DOI: 10.1063/1.1995741

Poor pay. Long hours. The two-body problem. Family-unfriendly environment. Having to move repeatedly. The grant grind. Sexual harassment. These are some of the reasons that female physicists and astronomers leave academia, according to an ongoing survey launched in early March.

The survey asks why people left, whether they felt gender discrimination, and how happy they were before and after leaving academia. By press time, some 75 women from all rungs on the academic ladder had filled out the survey.

The most interesting trend, says survey author Sherry Towers, a postdoc in particle physics at Fermilab, “is that women who left academia after doing at least one postdoc appear to be far more unhappy with the field upon leaving than women who leave academia immediately after finishing their PhD.” None of the respondents, she adds, said they left academia because they felt they couldn’t match the performance of their male peers. (Read the responses or participate in the survey at http://www-d0.fnal.gov/~smjt/survey_response.html .)

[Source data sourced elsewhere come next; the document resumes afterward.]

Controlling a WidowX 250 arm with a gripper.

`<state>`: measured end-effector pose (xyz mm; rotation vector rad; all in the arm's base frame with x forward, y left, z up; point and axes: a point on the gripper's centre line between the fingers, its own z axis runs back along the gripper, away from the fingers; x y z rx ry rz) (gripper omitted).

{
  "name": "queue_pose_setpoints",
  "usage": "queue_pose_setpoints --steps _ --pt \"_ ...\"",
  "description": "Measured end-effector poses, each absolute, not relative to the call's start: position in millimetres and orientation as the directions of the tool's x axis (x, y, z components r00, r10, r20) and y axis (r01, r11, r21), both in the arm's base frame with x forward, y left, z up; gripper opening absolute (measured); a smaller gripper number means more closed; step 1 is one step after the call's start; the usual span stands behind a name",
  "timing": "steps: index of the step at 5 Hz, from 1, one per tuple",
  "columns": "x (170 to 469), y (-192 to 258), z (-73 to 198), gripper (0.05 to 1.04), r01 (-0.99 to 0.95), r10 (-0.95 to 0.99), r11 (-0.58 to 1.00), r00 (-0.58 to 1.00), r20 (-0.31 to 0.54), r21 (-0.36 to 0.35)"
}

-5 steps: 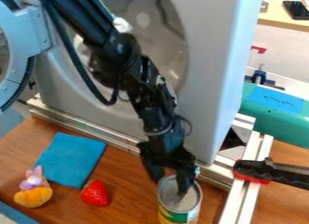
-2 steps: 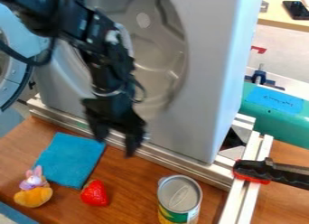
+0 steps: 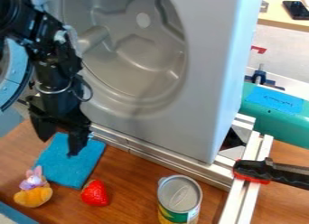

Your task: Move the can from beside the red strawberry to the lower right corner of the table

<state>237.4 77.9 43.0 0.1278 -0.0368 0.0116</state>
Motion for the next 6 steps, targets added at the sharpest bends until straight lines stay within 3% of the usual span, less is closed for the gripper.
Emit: queue_pose_setpoints --steps 2,3,4,5,6 --pt "219.0 52.0 13.9 1.001 0.134 -0.134 0.991 0.991 0.016 -0.026" --pt "216.6 46.2 8.9 1.001 0.132 -0.132 0.991 0.991 0.024 -0.003" --pt "212.4 42.5 -3.1 1.001 -0.101 0.091 0.99 0.991 0.096 0.097" --pt "206.6 29.8 -14.9 1.001 -0.352 0.335 0.932 0.927 0.167 0.085" --pt "205.3 18.1 -19.5 1.001 -0.497 0.482 0.866 0.86 0.169 0.058"
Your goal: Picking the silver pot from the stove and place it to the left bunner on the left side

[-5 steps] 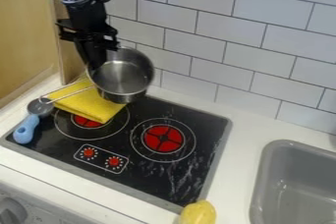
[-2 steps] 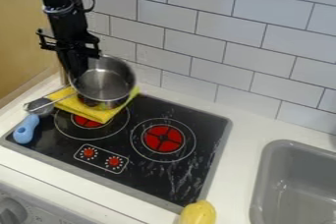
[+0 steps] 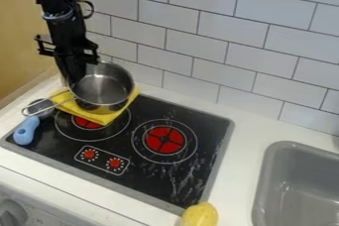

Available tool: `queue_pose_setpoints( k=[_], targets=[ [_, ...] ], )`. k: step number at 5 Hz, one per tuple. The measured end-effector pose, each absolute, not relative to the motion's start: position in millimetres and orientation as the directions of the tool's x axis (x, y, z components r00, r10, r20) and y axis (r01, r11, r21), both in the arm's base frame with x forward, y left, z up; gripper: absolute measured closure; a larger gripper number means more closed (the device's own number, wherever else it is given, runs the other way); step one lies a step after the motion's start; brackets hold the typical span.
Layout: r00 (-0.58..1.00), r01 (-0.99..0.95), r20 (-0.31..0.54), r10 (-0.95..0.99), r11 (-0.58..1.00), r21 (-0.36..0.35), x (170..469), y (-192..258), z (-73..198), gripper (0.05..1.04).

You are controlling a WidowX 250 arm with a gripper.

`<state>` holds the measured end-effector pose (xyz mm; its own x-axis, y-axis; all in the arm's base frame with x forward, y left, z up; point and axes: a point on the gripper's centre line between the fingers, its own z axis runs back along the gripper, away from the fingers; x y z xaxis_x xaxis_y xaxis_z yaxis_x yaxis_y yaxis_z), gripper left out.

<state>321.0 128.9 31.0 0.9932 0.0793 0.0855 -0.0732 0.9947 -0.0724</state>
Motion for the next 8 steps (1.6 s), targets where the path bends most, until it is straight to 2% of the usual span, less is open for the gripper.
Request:
queue_pose_setpoints(
  k=[1,2,4,5,6,8],
  targets=[
    [0.99,-0.119,0.073,0.123,0.991,-0.058,317.1,136.8,31.0,0.962],
    [0.986,-0.153,0.063,0.156,0.987,-0.05,314.0,141.6,30.8,0.764],
    [0.986,-0.155,0.058,0.158,0.986,-0.053,313.5,140.4,30.8,0.168],
    [0.987,-0.143,0.066,0.146,0.988,-0.054,314.4,140.9,30.9,0.067],
    [0.988,-0.129,0.083,0.133,0.99,-0.053,316.1,140.3,35.7,0.077],
    [0.974,-0.061,0.214,0.069,0.997,-0.044,326.1,134.4,79.3,0.085]
  ],
)
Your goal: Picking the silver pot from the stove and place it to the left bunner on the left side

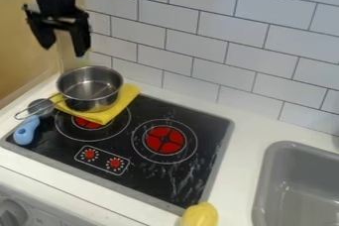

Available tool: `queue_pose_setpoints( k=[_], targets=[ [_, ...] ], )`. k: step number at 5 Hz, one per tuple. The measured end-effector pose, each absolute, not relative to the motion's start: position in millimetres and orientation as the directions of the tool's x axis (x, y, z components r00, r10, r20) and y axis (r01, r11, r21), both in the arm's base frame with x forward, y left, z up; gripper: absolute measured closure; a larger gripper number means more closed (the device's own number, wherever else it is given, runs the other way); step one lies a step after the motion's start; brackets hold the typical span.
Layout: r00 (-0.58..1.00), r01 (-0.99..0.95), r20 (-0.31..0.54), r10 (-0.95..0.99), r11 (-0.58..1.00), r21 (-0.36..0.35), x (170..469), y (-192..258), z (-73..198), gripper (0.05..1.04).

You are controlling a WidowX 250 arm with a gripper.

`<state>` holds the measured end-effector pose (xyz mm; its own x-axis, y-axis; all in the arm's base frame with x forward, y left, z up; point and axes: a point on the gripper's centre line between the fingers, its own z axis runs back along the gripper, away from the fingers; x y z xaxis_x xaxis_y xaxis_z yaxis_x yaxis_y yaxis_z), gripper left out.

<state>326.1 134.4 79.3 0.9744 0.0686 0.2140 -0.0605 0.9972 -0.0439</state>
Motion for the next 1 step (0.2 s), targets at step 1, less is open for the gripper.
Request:
queue_pose_setpoints(
  k=[1],
  targets=[
    [0.974,-0.054,0.217,0.062,0.998,-0.041,325.8,134.2,80.5,0.085]
  ],
)
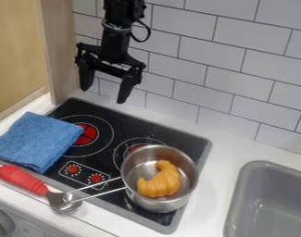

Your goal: Manala sakafo ao anaty lapoaly fanendasana

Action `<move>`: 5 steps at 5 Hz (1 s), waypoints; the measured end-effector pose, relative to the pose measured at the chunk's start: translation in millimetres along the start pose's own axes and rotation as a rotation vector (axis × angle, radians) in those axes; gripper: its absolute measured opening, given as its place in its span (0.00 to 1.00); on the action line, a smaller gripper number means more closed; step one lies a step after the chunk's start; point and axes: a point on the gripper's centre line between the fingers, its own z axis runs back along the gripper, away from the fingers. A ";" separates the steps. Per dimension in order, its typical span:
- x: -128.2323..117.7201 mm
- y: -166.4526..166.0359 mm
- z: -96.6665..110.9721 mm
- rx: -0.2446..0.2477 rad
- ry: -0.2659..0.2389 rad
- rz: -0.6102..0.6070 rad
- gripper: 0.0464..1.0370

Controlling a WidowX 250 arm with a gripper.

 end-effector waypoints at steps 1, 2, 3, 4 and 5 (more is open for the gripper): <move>-11.2 -3.1 -15.5 0.007 0.057 -0.016 0.96; -32.6 -21.3 -28.1 0.035 0.091 -0.115 0.96; -48.8 -51.0 -8.3 0.055 0.007 -0.233 0.96; -76.8 -72.4 10.7 0.026 -0.058 -0.332 0.96; -102.3 -87.0 19.0 -0.008 -0.085 -0.405 0.96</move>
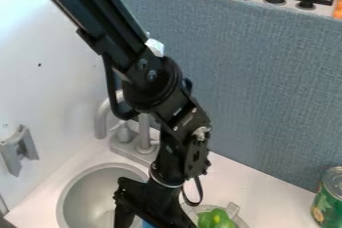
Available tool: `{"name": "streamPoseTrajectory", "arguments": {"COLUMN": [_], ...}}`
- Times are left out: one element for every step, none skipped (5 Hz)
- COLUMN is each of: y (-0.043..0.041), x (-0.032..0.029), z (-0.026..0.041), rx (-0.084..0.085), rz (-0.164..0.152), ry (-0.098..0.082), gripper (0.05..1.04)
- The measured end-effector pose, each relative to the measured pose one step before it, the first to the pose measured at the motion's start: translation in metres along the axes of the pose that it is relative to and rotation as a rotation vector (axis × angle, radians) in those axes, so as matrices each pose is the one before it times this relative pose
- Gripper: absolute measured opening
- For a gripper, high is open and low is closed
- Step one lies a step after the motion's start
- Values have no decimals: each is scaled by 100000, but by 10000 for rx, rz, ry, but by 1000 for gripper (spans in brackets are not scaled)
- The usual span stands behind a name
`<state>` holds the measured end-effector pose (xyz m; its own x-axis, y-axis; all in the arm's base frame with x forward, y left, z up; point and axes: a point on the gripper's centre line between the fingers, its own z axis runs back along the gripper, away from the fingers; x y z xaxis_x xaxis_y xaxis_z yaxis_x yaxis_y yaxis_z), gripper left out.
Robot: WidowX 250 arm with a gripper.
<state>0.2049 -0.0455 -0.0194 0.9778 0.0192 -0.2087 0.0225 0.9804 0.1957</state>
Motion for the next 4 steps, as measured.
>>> {"name": "streamPoseTrajectory", "arguments": {"y": [732, 711, 285, -63], "x": [167, 274, 195, 80], "z": [-1238, -1365, -1548, -785], "rx": [51, -121, -176, -26], "rz": [179, 172, -9, -109], "ry": [277, 242, 224, 174], "gripper": [1001, 1001, 1001, 1001]}}
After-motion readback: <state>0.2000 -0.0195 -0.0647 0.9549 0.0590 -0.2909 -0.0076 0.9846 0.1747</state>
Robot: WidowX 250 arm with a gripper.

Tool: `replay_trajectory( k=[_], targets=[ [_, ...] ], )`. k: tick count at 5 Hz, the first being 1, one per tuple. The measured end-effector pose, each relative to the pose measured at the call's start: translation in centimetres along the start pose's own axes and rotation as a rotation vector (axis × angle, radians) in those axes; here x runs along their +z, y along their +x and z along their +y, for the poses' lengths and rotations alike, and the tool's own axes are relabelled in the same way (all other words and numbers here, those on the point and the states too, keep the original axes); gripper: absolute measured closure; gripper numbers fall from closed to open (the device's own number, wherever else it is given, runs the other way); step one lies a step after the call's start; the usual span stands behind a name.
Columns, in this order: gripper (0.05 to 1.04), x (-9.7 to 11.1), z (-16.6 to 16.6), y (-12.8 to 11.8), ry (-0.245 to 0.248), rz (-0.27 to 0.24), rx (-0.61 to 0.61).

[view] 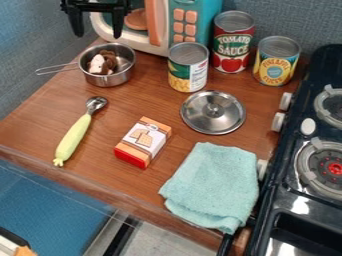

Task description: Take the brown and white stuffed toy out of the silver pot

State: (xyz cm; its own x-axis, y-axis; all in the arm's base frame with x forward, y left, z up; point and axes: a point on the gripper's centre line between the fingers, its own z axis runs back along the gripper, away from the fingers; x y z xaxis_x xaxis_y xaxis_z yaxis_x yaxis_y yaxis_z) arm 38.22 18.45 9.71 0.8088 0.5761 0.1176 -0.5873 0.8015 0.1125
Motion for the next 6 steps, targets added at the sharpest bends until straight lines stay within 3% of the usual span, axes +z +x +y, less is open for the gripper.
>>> replay_trajectory(
  k=[2,6],
  targets=[
    [0.083,-3.0,-0.2,0.4,0.034,0.037,0.007],
    [0.083,-4.5,-2.5,-1.2,0.064,0.035,-0.042]
  ],
)
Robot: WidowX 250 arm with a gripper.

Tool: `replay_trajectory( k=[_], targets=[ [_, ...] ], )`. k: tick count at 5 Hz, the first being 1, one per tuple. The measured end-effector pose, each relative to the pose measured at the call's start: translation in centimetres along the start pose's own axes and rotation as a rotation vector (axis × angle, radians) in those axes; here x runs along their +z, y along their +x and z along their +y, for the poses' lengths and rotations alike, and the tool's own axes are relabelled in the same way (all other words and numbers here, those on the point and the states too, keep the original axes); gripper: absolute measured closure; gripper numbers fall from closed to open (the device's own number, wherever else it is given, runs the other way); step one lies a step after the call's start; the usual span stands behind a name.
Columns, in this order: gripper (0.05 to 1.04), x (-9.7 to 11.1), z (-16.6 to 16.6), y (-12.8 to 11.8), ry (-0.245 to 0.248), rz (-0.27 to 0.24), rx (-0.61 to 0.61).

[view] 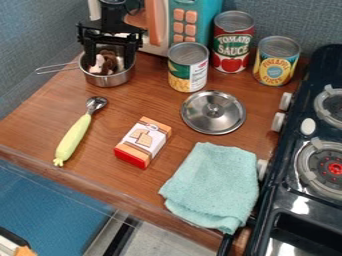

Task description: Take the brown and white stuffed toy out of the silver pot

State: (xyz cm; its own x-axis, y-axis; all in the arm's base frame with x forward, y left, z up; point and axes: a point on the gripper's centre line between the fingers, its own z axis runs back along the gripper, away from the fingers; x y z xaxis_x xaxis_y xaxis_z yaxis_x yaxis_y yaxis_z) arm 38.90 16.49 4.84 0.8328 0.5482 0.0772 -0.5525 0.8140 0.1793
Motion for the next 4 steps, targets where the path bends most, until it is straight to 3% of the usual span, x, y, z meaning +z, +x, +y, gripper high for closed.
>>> replay_trajectory(
  k=[3,4],
  targets=[
    [0.085,-1.2,0.2,1.4,0.028,0.011,0.002],
    [0.151,-1.4,0.9,1.8,0.030,0.013,0.025]
  ],
)
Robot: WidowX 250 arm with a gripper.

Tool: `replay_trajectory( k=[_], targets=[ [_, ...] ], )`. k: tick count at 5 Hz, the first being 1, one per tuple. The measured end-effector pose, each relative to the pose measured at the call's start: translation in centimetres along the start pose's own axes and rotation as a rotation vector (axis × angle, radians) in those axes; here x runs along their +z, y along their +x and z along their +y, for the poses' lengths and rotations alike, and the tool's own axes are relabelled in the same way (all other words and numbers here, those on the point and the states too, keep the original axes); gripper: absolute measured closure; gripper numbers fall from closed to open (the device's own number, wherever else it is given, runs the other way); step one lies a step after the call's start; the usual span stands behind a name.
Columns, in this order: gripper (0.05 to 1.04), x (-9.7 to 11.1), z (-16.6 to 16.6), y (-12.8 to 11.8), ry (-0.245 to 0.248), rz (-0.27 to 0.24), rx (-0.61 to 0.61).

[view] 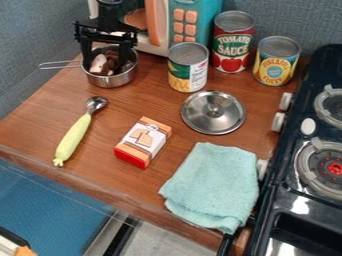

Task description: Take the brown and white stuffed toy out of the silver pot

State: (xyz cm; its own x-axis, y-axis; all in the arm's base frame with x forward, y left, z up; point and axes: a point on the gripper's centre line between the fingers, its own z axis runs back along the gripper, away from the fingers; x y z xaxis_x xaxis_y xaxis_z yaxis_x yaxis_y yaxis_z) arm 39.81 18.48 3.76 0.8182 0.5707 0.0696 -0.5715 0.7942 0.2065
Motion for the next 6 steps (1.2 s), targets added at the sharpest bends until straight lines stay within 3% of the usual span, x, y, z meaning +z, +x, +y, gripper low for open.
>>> replay_trajectory(
  k=[2,3,4,5,6],
  targets=[
    [0.672,-0.7,0.1,-0.1,-0.004,0.019,0.021],
    [0.788,-0.7,0.0,-0.2,-0.010,0.023,0.014],
    [0.819,-0.6,-0.1,-0.3,-0.020,0.028,0.011],
    [0.821,0.9,-0.3,0.2,-0.049,0.016,0.014],
    [0.825,4.1,-0.1,1.2,-0.080,-0.052,0.025]
  ],
)
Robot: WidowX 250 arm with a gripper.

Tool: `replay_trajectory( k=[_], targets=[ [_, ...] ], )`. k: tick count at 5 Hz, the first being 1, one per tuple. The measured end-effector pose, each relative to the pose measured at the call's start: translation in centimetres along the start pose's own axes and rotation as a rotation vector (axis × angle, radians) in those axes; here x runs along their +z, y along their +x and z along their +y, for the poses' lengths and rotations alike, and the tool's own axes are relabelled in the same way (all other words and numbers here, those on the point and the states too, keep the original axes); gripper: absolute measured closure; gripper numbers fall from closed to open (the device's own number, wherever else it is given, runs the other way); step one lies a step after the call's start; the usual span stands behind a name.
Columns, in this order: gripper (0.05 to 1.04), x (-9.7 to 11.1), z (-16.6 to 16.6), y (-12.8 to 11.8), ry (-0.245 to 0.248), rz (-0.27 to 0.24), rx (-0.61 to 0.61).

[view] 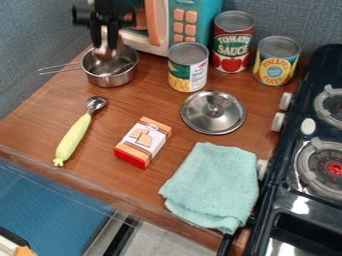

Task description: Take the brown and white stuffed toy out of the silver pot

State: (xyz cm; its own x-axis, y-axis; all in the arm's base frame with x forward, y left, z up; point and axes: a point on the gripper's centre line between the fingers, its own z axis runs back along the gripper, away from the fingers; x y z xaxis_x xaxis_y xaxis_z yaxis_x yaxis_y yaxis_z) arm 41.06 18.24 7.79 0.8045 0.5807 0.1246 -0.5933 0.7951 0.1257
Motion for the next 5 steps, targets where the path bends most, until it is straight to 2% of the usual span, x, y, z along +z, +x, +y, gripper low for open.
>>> replay_trajectory(
  k=[1,2,3,4,5],
  targets=[
    [0.826,0.7,-0.1,0.1,-0.010,-0.001,-0.005],
    [0.826,3.3,-0.3,0.0,-0.041,-0.049,-0.009],
    [0.828,3.8,-3.1,-2.4,-0.057,-0.041,-0.102],
    [0.828,5.7,-5.7,-4.7,-0.088,-0.067,-0.177],
    [0.828,6.1,-5.9,-6.1,-0.093,-0.066,-0.195]
  ],
)
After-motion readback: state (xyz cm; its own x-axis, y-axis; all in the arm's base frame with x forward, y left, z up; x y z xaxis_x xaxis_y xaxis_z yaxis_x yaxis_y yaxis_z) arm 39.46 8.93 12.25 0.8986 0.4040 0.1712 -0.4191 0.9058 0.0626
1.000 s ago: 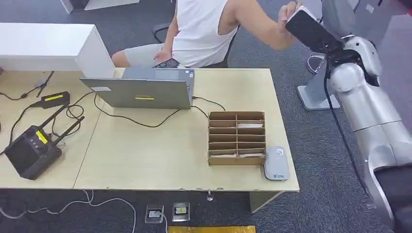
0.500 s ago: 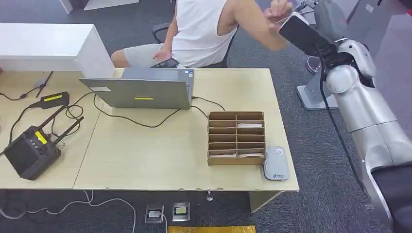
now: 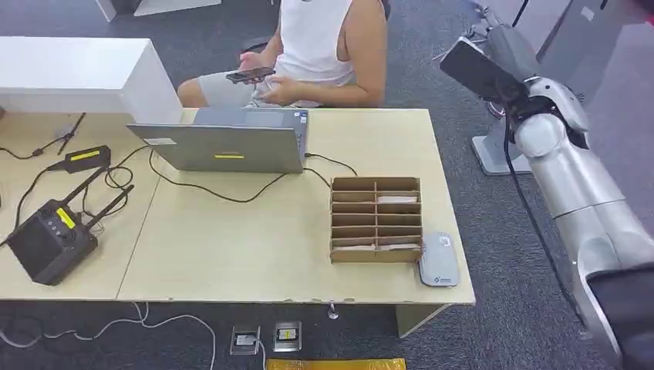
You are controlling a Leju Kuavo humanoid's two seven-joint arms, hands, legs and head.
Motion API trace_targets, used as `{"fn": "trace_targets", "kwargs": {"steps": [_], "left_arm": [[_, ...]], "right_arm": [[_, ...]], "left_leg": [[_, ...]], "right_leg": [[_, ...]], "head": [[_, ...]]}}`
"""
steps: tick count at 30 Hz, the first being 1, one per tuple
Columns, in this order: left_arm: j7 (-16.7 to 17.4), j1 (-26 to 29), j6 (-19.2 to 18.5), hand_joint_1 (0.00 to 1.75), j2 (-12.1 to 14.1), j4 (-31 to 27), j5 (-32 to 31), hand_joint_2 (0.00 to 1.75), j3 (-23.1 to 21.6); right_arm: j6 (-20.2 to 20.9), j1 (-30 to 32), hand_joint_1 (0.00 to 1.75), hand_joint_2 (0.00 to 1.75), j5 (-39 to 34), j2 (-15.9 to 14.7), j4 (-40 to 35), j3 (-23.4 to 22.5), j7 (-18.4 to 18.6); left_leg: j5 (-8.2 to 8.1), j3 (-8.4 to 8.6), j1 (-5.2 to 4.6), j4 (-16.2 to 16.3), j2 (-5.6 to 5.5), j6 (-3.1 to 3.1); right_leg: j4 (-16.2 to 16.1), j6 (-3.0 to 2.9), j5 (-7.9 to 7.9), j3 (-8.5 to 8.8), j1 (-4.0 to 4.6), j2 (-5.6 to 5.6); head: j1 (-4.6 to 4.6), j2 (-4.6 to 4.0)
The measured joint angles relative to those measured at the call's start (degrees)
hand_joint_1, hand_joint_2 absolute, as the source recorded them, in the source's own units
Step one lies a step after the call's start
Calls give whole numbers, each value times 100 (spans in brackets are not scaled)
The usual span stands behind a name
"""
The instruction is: Pass the card to the sensor for recognition and then transmit it.
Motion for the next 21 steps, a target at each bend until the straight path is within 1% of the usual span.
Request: {"fn": "trace_targets", "kwargs": {"steps": [5, 10, 13, 17, 21], "left_arm": [[0, 8, 22, 0, 20, 0, 0, 0, 0], [0, 11, 31, 0, 26, 2, 0, 0, 0], [0, 9, 31, 0, 28, 2, -28, 0, 0], [0, 11, 31, 0, 37, 2, -98, 0, 0], [0, 11, 31, 0, 50, 2, -160, 0, 0]], "right_arm": [[199, 501, 175, 175, -352, -265, -114, -92, 39], [365, 997, 175, 175, -374, -453, -236, -218, -13], [561, 1193, 175, 175, -341, -538, -312, -332, 20], [793, 1750, 175, 175, -339, -693, -513, -518, 116], [1091, 2366, 175, 175, -212, -781, -827, -831, 149]], "left_leg": [[-2, 1, -1, 0, 4, -1], [-2, -1, 0, 0, 6, -1], [-2, 2, 2, 0, 6, -1], [-2, 1, 4, 0, 3, -1], [-6, -2, 3, -1, 7, -6]], "right_leg": [[-2, 0, 0, -1, -1, 7], [-2, 0, 0, -3, -1, 9], [-2, 0, 0, -2, 2, 8], [-3, 0, 0, 1, 3, 3], [-3, 0, 0, -1, 2, 5]], "head": [[-2, 0], [-4, 0], [-4, 0], [-9, 0], [0, 0]]}}
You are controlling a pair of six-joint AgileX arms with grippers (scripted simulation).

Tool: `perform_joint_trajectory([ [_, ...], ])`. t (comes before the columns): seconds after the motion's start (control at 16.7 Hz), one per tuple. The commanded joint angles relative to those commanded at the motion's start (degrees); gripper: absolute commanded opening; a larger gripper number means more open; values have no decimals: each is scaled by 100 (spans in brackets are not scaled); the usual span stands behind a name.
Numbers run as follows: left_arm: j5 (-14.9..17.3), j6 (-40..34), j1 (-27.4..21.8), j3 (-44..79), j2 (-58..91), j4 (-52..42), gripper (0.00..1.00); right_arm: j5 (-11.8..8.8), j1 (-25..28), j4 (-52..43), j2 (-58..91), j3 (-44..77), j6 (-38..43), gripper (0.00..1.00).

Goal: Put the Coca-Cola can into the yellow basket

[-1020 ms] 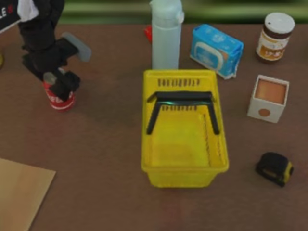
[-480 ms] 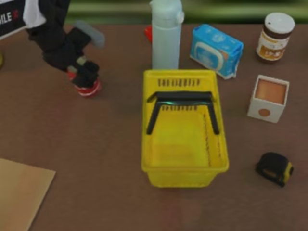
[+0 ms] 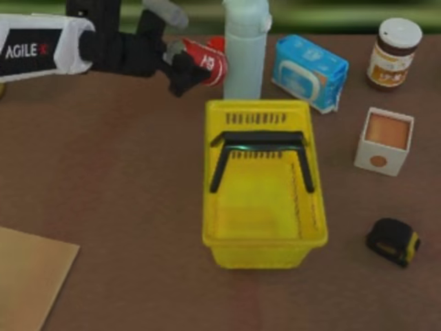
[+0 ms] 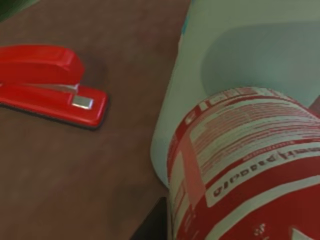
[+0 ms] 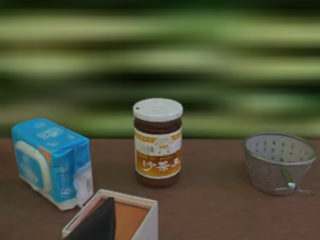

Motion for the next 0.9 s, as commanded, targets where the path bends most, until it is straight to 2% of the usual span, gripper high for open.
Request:
perform_joint_trajectory([
  [0.3, 1782, -973, -252, -1148, -535, 2909, 0, 0, 0, 0, 0, 0, 0, 100],
  [0.54, 2850, -1518, -396, -1807, -954, 4484, 0, 0, 0, 0, 0, 0, 0, 100],
  [0.72, 3275, -1723, -451, -2067, -1157, 5033, 0, 0, 0, 0, 0, 0, 0, 100],
  [0.9, 3327, -1748, -458, -2100, -1186, 5098, 0, 0, 0, 0, 0, 0, 0, 100],
])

Posting the survey responses on the World Wide Web “gives people a chance to look at what’s going through other people’s heads,” says Towers. “Leaving academia is often seen as a failure, and the culture of physics academia strongly discourages people from even talking about the fact that they might be considering alternate career paths.”

Among the survey’s flaws, says Towers, are that “the responses are voluntary, so you don’t know if they are just some unhappy tiny fraction of people, or the norm. And you don’t know if men leave for the same reasons that women complain about—they couldn’t see balancing work and family, no role models, isolation, discrimination.” What’s more, given that the survey was advertised on list servers for women in physics, it’s unlikely to reach those who have not kept close ties with the field. Towers says her next step will be a more statistically rigorous survey, of both women and men, that would “look at whether there are career dissatisfactions that are gender dependent.”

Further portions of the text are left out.